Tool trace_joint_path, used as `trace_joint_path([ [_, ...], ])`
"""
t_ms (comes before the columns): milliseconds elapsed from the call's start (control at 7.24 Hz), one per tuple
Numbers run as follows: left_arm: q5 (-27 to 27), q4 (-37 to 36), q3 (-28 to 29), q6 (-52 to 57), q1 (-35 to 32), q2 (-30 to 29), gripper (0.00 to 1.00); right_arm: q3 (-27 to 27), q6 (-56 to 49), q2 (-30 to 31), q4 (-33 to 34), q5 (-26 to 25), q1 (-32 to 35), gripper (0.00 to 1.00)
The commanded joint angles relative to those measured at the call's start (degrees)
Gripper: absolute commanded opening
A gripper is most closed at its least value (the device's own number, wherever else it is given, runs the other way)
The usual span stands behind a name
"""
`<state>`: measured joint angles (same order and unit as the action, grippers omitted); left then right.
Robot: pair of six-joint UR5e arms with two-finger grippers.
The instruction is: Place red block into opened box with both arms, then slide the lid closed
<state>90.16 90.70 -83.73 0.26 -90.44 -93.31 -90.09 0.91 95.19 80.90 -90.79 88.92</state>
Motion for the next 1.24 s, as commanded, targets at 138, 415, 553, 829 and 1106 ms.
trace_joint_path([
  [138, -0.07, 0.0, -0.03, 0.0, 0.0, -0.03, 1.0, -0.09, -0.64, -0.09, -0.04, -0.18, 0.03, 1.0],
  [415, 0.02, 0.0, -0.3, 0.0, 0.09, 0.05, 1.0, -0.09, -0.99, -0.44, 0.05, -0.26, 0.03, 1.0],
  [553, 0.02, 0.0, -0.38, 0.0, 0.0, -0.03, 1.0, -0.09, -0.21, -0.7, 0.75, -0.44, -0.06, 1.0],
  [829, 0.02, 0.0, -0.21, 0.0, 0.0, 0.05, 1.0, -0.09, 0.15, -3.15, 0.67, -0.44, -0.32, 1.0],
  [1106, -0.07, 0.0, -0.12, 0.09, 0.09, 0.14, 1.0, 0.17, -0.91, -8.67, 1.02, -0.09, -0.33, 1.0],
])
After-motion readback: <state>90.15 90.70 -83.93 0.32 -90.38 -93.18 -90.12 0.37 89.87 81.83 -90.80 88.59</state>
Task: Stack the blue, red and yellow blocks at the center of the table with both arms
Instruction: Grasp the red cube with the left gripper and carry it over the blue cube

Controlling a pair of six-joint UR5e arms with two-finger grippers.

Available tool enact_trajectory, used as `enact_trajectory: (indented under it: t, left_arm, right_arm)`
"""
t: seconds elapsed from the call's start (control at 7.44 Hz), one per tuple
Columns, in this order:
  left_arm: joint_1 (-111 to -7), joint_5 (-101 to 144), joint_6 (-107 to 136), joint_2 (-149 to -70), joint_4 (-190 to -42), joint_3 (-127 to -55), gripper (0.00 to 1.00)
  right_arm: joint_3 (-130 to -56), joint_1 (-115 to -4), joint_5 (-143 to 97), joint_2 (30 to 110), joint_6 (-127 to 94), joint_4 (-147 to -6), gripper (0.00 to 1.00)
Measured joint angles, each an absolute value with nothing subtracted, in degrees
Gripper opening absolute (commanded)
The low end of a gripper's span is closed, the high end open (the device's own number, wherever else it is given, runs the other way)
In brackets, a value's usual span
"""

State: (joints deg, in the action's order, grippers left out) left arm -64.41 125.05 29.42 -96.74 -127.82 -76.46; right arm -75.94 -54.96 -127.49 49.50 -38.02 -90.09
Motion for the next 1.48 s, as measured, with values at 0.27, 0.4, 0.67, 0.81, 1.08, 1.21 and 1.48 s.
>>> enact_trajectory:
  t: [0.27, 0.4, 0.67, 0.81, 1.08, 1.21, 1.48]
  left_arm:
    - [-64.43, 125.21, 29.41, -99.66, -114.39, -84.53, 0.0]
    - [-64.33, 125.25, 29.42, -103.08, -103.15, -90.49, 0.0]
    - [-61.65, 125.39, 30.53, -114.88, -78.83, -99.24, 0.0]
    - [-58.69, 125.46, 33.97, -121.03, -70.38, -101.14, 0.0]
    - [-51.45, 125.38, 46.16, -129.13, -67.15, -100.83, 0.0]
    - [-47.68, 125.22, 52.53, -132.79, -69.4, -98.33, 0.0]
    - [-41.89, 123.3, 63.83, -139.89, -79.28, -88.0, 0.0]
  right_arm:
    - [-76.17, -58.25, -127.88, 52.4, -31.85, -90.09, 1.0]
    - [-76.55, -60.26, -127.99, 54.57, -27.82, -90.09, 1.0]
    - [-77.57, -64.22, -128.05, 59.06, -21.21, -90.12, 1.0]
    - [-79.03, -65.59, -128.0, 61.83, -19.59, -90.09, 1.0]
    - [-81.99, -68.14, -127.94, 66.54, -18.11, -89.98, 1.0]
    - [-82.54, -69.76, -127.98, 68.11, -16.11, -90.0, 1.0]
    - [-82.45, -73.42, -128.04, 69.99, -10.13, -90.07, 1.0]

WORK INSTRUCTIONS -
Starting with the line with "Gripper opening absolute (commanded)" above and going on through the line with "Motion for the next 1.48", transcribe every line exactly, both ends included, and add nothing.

TASK SOLUTION -
Gripper opening absolute (commanded)
The low end of a gripper's span is closed, the high end open (the device's own number, wherever else it is given, runs the other way)
In brackets, a value's usual span
"""

State: (joints deg, in the action's order, grippers left out) left arm -64.41 125.05 29.42 -96.74 -127.82 -76.46; right arm -75.94 -54.96 -127.49 49.50 -38.02 -90.09
Motion for the next 1.48 s, as measured, with values at 0.27, 0.4, 0.67, 0.81, 1.08, 1.21 and 1.48 s.

This output has been given in full.